Task details: When a line in the data below includes "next", pick it out and copy it.

Exercise inputs:
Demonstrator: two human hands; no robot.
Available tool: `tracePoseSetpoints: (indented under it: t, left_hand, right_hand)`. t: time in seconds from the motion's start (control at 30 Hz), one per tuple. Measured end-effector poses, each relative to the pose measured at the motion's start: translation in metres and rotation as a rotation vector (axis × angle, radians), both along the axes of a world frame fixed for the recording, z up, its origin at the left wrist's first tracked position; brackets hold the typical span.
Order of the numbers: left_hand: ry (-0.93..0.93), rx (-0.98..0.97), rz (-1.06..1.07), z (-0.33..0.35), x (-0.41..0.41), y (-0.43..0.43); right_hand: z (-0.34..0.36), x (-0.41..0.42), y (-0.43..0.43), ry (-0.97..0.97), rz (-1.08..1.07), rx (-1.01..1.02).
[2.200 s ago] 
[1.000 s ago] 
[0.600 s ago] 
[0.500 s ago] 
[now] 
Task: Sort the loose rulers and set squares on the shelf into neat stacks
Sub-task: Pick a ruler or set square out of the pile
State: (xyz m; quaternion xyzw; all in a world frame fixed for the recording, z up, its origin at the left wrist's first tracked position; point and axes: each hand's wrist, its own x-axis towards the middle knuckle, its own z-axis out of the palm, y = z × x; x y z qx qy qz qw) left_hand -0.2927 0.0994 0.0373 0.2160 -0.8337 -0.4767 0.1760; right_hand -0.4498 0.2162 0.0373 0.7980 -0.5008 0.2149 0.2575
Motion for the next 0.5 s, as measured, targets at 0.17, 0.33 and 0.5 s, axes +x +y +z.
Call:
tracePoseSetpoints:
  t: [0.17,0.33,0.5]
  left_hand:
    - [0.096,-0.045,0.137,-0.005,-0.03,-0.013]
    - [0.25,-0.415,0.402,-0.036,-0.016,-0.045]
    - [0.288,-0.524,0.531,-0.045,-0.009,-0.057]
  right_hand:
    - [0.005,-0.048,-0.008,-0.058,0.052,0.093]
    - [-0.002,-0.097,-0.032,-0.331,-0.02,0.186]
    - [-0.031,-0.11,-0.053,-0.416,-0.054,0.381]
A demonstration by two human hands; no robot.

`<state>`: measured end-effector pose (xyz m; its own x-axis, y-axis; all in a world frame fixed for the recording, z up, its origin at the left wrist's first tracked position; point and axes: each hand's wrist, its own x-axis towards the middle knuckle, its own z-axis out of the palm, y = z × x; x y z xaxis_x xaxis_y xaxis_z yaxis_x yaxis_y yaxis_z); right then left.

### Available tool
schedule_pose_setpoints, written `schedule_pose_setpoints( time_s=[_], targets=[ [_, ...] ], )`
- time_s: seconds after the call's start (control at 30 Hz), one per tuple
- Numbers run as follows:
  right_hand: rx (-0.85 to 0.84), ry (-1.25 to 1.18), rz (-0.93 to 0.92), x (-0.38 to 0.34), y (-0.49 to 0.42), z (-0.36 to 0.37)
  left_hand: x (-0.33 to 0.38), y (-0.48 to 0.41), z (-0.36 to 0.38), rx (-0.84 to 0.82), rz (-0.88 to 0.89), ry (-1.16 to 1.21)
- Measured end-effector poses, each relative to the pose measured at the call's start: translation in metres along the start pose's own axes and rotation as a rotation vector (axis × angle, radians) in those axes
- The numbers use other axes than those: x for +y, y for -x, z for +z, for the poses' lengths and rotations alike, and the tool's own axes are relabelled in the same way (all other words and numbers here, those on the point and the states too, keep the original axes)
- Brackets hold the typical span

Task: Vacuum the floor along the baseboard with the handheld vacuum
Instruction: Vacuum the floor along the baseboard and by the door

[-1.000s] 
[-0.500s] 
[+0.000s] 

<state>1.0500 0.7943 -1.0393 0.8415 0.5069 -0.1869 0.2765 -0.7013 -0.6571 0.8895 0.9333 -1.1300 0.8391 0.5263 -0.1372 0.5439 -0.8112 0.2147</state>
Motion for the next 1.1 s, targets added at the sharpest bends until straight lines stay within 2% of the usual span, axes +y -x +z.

Response below:
Motion for the next 0.5 s, as measured, targets at 0.17, 0.33 and 0.5 s, axes +x +y +z.
Motion for the next 1.1 s, targets added at the sharpest bends until straight lines stay within 2% of the usual span, axes +y -x +z.

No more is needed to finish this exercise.